[squid-users] SSL Peak and Splice
Amos Jeffries
squid3 at treenet.co.nz
Thu May 14 23:47:19 UTC 2015
On 15/05/2015 11:15 a.m., Casey Daniels wrote:
>
>
> On 05/14/2015 12:37 AM, Amos Jeffries wrote:
>>> Yes the second option, not the particular machine, but the FQDN
>>> (i.e.<http://www.cooking.com> )
>>
>> # get TLS SNI details etc
>> ssl_bump peek all
>>
>> # some get rejected
>> acl blocked ssl:server_name .example.com
>> ssl_bump reject blocked
>>
Sorry, I see now that should have been:
ssl_bump terminate blocked
>> # the rest allowed without decrypting
>> ssl_bump splice all
>>
>>
>>> When is the TLS SNI information made available by the client?
>> They send it or they dont.

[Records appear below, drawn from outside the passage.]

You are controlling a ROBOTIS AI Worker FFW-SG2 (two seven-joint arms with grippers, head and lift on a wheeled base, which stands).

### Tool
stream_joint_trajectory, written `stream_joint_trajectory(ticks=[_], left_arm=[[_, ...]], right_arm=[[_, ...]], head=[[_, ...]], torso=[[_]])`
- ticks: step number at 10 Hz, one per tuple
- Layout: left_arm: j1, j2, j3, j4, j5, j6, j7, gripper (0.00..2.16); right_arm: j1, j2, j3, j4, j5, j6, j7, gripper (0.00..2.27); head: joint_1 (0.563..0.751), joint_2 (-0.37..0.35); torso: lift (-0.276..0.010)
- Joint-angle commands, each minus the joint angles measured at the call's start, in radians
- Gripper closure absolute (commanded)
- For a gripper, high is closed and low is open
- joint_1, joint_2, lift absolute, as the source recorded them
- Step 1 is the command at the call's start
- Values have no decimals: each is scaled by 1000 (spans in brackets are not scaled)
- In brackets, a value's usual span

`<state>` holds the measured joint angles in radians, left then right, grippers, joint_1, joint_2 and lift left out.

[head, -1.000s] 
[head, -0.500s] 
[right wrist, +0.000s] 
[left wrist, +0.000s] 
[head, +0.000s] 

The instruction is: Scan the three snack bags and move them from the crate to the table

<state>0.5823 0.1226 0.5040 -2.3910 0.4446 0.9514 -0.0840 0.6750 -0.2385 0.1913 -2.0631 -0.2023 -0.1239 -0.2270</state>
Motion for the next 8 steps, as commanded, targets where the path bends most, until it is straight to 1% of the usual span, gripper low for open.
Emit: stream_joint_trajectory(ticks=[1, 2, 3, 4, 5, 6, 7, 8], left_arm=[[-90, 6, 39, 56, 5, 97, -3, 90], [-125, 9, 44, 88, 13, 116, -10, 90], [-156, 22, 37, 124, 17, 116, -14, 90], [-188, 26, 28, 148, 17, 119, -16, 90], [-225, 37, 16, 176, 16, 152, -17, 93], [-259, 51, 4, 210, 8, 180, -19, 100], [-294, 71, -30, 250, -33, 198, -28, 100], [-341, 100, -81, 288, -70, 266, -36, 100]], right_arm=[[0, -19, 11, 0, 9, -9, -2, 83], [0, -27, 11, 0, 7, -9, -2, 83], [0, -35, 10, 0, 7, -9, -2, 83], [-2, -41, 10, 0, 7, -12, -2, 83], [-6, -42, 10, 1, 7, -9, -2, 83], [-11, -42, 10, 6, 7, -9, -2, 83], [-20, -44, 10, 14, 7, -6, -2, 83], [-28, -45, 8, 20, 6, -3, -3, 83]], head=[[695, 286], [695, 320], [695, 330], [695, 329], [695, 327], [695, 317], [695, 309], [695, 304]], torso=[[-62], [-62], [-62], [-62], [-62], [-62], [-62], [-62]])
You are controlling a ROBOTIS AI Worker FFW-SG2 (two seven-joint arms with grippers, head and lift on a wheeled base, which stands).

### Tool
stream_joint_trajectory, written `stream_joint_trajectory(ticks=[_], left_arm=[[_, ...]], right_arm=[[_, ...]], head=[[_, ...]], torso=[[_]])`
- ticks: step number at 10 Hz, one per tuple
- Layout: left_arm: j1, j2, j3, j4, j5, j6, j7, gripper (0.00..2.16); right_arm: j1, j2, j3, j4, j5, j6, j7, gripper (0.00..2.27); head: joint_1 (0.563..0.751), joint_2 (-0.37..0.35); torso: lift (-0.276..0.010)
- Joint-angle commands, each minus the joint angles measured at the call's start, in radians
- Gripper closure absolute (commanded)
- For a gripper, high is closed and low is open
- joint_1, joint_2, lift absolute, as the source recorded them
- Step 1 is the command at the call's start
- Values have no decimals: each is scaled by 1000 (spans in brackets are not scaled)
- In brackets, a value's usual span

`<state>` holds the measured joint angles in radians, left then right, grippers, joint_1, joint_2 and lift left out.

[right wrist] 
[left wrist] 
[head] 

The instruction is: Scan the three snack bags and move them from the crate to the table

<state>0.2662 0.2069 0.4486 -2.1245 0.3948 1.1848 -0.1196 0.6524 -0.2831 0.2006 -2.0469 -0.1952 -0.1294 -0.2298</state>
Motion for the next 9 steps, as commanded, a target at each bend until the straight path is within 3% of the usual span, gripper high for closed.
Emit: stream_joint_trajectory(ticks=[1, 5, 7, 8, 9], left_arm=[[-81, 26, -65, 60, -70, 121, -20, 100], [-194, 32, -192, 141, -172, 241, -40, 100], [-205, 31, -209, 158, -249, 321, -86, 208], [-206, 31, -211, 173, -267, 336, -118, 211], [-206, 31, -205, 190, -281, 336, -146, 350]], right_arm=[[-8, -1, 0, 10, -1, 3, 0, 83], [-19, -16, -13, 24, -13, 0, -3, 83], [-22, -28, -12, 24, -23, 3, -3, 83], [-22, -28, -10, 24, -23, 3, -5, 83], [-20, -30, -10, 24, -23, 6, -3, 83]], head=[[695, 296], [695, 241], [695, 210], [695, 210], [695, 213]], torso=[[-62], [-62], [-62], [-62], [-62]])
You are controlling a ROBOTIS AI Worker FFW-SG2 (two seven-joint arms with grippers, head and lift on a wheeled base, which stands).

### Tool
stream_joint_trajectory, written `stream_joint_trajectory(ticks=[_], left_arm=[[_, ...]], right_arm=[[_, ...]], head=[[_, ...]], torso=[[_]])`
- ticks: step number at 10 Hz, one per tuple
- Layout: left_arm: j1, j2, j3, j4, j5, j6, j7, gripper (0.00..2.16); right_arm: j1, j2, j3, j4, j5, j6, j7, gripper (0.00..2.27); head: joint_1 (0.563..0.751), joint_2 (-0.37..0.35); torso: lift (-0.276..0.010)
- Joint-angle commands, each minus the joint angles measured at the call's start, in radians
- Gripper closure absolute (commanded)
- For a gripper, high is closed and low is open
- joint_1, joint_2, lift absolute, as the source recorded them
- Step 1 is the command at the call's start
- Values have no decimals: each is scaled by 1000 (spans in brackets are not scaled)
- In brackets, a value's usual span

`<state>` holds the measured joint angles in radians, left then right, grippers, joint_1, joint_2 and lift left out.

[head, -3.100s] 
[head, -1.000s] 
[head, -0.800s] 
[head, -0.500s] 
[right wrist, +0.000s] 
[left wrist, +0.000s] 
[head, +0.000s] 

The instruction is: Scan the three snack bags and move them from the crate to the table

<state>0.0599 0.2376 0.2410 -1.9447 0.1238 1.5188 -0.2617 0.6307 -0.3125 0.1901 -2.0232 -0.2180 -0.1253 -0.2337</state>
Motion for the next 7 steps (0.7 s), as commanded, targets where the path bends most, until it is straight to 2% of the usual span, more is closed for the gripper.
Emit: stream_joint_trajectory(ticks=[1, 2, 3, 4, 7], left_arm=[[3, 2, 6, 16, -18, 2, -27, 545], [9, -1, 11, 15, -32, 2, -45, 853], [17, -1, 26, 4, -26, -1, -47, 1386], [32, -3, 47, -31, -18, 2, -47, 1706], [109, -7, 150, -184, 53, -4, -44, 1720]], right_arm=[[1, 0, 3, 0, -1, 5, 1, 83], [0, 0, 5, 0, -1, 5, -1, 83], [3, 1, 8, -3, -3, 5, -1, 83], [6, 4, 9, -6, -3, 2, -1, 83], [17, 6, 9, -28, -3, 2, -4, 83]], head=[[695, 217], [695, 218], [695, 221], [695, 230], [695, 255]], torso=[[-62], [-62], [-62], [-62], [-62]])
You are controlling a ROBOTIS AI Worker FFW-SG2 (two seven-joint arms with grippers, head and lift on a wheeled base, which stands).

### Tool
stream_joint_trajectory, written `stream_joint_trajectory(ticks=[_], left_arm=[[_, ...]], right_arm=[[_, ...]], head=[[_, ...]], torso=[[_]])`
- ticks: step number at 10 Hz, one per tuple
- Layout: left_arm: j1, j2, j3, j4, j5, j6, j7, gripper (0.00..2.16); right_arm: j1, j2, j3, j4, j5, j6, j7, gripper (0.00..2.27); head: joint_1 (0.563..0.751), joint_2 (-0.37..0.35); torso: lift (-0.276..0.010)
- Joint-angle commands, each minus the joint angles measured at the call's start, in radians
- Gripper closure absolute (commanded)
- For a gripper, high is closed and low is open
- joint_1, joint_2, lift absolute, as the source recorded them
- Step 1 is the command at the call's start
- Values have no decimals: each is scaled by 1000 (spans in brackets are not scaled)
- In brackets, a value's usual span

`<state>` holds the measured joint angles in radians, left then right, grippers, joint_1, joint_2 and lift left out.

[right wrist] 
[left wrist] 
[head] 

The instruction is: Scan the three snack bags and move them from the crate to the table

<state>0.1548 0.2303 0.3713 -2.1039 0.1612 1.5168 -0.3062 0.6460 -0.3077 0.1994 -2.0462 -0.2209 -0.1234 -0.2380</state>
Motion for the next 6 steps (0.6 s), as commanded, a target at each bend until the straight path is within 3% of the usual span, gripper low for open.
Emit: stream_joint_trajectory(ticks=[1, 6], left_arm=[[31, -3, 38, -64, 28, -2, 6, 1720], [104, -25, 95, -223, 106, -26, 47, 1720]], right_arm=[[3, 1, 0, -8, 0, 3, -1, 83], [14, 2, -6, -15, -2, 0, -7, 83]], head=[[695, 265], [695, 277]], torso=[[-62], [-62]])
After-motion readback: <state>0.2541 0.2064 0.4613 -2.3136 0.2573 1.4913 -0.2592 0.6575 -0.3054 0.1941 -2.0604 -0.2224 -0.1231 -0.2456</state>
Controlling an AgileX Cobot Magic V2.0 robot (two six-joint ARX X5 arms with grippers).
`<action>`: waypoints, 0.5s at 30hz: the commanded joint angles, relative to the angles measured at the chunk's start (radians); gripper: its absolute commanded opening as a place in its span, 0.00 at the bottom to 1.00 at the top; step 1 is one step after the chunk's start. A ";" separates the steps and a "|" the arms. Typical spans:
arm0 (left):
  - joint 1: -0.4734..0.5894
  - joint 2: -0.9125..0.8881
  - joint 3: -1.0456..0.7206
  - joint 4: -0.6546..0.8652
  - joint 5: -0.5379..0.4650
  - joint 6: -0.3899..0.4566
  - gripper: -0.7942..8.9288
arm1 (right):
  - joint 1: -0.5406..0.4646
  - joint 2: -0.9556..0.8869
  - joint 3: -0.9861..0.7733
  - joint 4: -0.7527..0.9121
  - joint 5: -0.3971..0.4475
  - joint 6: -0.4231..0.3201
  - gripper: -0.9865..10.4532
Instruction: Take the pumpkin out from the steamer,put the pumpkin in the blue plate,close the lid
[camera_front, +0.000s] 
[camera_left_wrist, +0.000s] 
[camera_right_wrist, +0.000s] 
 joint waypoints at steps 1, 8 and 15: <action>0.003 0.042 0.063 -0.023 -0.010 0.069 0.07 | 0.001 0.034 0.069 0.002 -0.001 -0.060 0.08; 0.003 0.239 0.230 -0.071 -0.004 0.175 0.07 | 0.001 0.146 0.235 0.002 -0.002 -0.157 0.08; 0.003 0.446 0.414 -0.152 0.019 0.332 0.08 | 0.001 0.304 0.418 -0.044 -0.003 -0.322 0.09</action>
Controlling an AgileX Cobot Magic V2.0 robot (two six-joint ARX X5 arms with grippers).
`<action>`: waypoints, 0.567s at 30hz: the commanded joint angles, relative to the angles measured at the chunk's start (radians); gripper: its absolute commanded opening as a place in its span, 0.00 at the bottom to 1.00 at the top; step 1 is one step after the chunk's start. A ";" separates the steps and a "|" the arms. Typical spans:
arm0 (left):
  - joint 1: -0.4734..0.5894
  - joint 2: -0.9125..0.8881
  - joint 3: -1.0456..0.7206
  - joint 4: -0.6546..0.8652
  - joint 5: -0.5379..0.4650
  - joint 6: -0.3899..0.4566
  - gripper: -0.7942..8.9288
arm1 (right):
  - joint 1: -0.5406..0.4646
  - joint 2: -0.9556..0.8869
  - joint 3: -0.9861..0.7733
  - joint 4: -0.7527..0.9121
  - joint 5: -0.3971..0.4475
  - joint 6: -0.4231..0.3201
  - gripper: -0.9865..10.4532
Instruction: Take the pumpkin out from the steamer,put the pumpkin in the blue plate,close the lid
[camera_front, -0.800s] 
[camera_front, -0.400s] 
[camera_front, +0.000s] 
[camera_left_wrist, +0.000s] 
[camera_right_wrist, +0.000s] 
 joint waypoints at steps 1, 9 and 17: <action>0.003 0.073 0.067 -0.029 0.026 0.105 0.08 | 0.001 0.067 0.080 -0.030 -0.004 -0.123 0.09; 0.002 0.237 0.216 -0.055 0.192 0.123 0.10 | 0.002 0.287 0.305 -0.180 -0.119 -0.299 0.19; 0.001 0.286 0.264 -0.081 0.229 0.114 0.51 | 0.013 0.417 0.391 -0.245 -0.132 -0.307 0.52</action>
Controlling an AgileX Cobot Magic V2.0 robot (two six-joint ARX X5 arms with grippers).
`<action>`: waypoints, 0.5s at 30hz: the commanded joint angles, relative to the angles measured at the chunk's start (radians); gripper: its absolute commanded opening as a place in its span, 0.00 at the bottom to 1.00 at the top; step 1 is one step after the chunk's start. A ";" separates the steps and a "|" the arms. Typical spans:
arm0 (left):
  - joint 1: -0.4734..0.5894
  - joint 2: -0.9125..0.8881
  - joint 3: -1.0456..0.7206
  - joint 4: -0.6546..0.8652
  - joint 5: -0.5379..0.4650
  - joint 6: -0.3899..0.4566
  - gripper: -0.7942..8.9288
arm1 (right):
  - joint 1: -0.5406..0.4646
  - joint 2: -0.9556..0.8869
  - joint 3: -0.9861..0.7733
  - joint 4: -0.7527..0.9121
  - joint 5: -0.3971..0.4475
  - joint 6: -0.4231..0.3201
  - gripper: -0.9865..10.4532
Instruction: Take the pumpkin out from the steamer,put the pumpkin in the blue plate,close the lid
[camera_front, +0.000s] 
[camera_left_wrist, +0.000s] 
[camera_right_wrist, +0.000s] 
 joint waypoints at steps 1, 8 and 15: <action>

Nothign you or we can do about it.
>>
>
> One Follow up question.
>
> You said "They send it or they don't. Nothing you or we can do about
> it." Are you referring to that we don't have control if they send it or
> not, or there is nothing we can do if they don't?
>
Both.
> My question is, is there some way to either reject the conection, or do
> a full SSL bump the connection for further examnation if the TLS SNI
> information isn't present?
Have a read through the "actions" list in
<http://wiki.squid-cache.org/Features/SslPeekAndSplice>.
In the above config snippet the "peek" action will get the server FQDN
from client SNI in intercepted traffic, or if it gets to step 2 the
server name from the certificate.
Write down in words the exact sequence of things you want Squid to do
and usually that will be what the config options look like.
> From my understanding all modern browsers
> should be sending the TLS SNI information, and the SSL fallback has been
> disabled by default on them except for Windows IE. So blocking
> connections that fail to give TLS SNI information doesn't appear to be a
> problem except for people using outdated devices.
Or the over-50% of web traffic that is not sent by browsers. SNI is a
relatively new feature and usage is growing, so YMWV.